What the task asks
Write out the lines below once more, exactly as they appear. Do not include pictures.

Source material
::::

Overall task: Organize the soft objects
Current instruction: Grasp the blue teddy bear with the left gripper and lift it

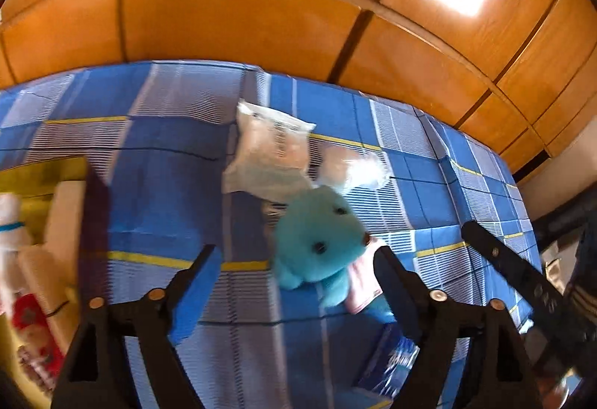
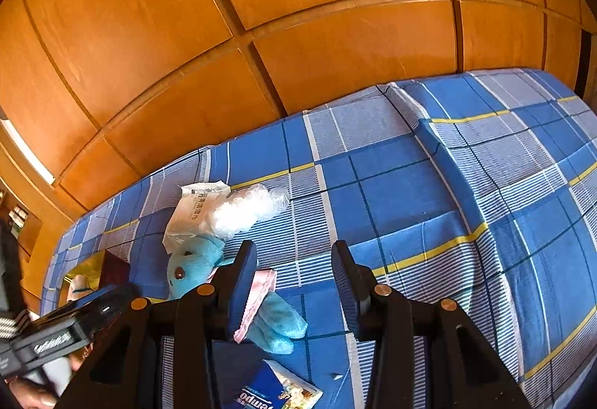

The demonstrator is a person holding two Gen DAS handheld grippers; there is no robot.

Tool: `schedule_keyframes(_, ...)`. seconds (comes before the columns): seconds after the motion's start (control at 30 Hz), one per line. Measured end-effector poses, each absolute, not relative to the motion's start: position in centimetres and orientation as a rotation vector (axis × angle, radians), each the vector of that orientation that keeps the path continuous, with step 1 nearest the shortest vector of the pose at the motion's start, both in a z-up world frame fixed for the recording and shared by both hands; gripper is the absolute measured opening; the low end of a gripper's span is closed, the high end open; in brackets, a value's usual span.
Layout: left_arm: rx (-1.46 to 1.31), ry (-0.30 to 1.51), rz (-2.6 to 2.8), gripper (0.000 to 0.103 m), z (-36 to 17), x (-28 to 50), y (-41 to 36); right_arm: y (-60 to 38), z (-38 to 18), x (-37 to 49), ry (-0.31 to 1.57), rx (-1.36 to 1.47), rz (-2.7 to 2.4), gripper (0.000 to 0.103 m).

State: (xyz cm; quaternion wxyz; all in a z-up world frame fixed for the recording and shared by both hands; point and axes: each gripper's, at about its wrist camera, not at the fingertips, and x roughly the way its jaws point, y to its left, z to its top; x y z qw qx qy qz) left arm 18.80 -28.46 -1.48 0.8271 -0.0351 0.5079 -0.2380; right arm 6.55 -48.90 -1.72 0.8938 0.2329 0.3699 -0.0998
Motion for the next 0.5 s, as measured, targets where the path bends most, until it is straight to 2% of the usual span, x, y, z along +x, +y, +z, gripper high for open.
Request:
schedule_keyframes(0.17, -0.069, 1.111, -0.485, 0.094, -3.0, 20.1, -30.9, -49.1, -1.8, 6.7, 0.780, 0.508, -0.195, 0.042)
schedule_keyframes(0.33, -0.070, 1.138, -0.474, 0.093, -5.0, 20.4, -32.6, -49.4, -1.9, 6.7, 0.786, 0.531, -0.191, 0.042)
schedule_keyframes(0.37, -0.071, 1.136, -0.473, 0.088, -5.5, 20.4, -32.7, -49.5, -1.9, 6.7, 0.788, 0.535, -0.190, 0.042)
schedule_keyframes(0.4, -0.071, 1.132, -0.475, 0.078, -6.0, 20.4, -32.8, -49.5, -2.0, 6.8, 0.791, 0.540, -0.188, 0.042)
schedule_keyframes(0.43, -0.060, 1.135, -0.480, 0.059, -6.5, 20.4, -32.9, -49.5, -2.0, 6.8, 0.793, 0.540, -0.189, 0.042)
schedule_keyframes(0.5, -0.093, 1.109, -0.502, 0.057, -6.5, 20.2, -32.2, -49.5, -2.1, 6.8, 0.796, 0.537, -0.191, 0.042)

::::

Finished exercise
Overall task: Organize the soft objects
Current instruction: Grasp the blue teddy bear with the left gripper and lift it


The demonstrator is a person holding two Gen DAS handheld grippers; there is no robot.

Tool: `schedule_keyframes(_, ...)`. seconds (comes before the columns): seconds after the motion's start (control at 30 Hz), one per line. Measured end-effector poses, each absolute, not relative to the motion's start: position in centimetres and orientation as a rotation vector (axis × angle, radians), each the vector of that orientation that keeps the path continuous, with step 1 nearest the shortest vector of the pose at the motion's start, both in a z-up world frame fixed for the recording and shared by both hands; gripper is the absolute measured opening; the low end of a gripper's span is closed, the high end open; in brackets, a value's usual span.
Layout: left_arm: rx (-1.46 to 1.31), ry (-0.30 to 1.51), rz (-2.6 to 2.8), gripper (0.000 to 0.103 m), z (-36 to 17), x (-28 to 50), y (-41 to 36); right_arm: y (-60 to 38), z (-38 to 18), x (-37 to 49), ry (-0.31 to 1.57), rx (-1.36 to 1.47), rz (-2.7 to 2.4), gripper (0.000 to 0.103 m).

State: (xyz cm; quaternion wxyz; all in a z-up world frame fixed for the recording and shared by both hands; point and axes: each gripper's, at about its wrist camera, not at the fingertips, and x roughly the way its jaws point, y to its left, z to its top; x y z qw qx qy qz) left arm 18.80 -28.46 -1.48 0.8271 -0.0351 0.5079 -0.2380; right arm 6.55 -48.90 -1.72 0.8938 0.2329 0.3699 -0.0998
Motion for the next 0.5 s, as measured, targets where the path bends most, until it is straight to 2% of the usual span, x, y, z along +x, +y, +z, gripper high for open.
Request:
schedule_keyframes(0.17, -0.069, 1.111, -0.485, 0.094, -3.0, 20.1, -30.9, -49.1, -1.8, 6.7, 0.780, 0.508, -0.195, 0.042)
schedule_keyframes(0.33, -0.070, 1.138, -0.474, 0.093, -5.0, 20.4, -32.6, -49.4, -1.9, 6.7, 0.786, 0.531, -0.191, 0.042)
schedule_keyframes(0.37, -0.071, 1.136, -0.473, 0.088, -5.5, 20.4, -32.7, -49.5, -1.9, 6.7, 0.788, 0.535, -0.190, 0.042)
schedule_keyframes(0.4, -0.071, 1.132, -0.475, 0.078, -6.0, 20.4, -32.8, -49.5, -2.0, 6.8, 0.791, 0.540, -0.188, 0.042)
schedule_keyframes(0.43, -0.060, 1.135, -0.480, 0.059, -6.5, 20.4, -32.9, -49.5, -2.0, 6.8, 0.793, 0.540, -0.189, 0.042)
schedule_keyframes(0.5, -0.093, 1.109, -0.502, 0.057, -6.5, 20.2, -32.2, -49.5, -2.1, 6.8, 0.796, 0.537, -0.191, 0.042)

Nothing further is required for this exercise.